NEW YORK (AP) — Her breathing loud enough to hear in an empty Arthur Ashe Stadium, her third-set deficit a point from growing to 3-1 against someone who beat her less than two weeks earlier, Serena Williams scrambled to extend a 13-stroke exchange until her opponent netted a forehand.
“Keep fighting!” Williams exhorted herself.
Locked in a tough fourth-round match Monday, and without the benefit of a pro-American audience, Williams provided her own encouragement along the way to coming back and beating 15th-seeded Maria Sakkari of Greece 6-3, 6-7 (6), 6-3, reaching the quarterfinals in a 12th consecutive appearance at Flushing Meadows.
“I feel like I’m pretty vocal with or without a crowd. ... I’m super passionate. This is my job. This is what I wake up to do. This is what I train to do, 365 days of the year,” said Williams, who moved a step closer to a record-tying 24th Grand Slam title.
“Yeah, I’m always going to bring that fire and that passion,” she continued, “and that ‘Serena’ to the court.”
When the match ended, after Williams collected six of the last seven games, she turned and yelled toward her husband, who stood at his front-row seat and yelled right back.
How tight was this contest? Sakkari produced more aces than Williams, 13-12, and more total winners, 35-30.
Williams was two points from victory at 6-all in the second-set tiebreaker, but faltered there, sending a backhand return long to give Sakkari her fifth set point, then pushing a forehand out.
But as is so often the case, when the outcome was hanging in the balance in the third set, which Sakkari led 2-0 but couldn’t quite get to 3-1, Williams was better down the stretch, when it mattered the most.
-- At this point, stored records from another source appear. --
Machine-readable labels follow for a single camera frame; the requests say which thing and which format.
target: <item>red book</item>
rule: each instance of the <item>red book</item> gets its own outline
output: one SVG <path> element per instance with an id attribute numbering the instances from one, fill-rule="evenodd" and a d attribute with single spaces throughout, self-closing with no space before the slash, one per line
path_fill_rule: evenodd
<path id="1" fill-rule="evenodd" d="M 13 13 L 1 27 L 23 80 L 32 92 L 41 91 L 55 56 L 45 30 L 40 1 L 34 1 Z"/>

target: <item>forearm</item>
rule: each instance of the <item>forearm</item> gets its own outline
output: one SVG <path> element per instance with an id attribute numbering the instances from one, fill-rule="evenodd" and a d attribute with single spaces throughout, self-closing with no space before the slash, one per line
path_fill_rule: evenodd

“I have to be deadly honest: I wasn’t brave enough in the third set. I kind of like, not choked, but didn’t (convert) my chances,” Sakkari said. “And if you don’t get your chances with a good Serena against you, it’s done.”
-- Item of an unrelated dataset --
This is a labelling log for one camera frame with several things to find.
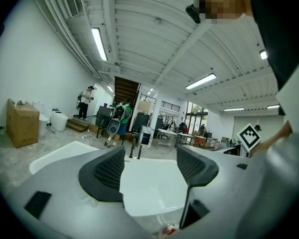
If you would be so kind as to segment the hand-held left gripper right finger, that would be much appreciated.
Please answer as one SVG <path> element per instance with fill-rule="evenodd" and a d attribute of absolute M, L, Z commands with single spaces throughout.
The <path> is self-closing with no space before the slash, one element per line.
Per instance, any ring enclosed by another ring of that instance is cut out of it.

This was a rematch from Aug. 25, when Williams faded after building a lead and lost in three sets to Sakkari at the Western & Southern Open, a hard-court tournament usually held in Ohio but moved to the U.S. Open site as part of a two-tournament “controlled environment” without spectators amid the coronavirus pandemic.
“Of course I thought about (the loss), but ever so little, because it’s a completely different match, completely different scenario, completely different moment,” Williams said.
In the earlier one, Williams’ legs were cramping by the end, and she blamed herself for that situation, memorably declaring: “I put myself in a bad situation. It’s like dating a guy that you know sucks.”
Asked about that line Monday, Williams joked: “Thank God, I got rid of that guy. Never want to see him again. He was the worst.”
That setback made the American 3-2 since tennis returned from its COVID-19 hiatus, all three-setters. And since? She is 4-0 at the U.S. Open.
Williams, who turns 39 in less than three weeks, will face unseeded Tsvetana Pironkova for a semifinal berth.
Playing in her first tournament in more than three years after taking time off to have a child, the 32-year-old Pironkova advanced with a 6-4, 7-6 (5), 6-3 victory over Alize Cornet.
In men’s action, where Novak Djokovic’s default on Sunday left zero past Grand Slam champions in the bracket, No. 2 seed Dominic Thiem moved into the quarterfinals by claiming a close first set and then running away with a 7-6 (4), 6-1, 6-1 win against No. 15 Felix Auger-Aliassime.
Thiem, a three-time major runner-up, now meets first-time Slam quarterfinalist Alex de Minaur, a 21-year-old Australian who eliminated Vasek Pospisil 7-6 (6), 6-3, 6-2.
With the 30-year-old Pospisil gone, this will be the first U.S. Open since 2010 without at least one male quarterfinalist who is beyond his 20s.
Williams first won the title in New York all the way back in 1999 as a teenager and now has six trophies from here. In her most recent 11 trips to Flushing Meadows, Williams has four championships, three runner-up finishes and three semifinal losses.
She lost in the final in both 2018 and 2019, part of a stretch in which she has been to the title match at four of the past seven Grand Slam tournaments, falling just short of getting that elusive 24th, which would tie her with Margaret Court for the most in tennis history.
Unlike Court’s, all of Williams’ major championships have come in the professional era.
“I always compete,” Williams said when asked what about her work in this tournament has pleased her the most so far, “but competing and having a good attitude, I think, is what I’m most satisfied about.”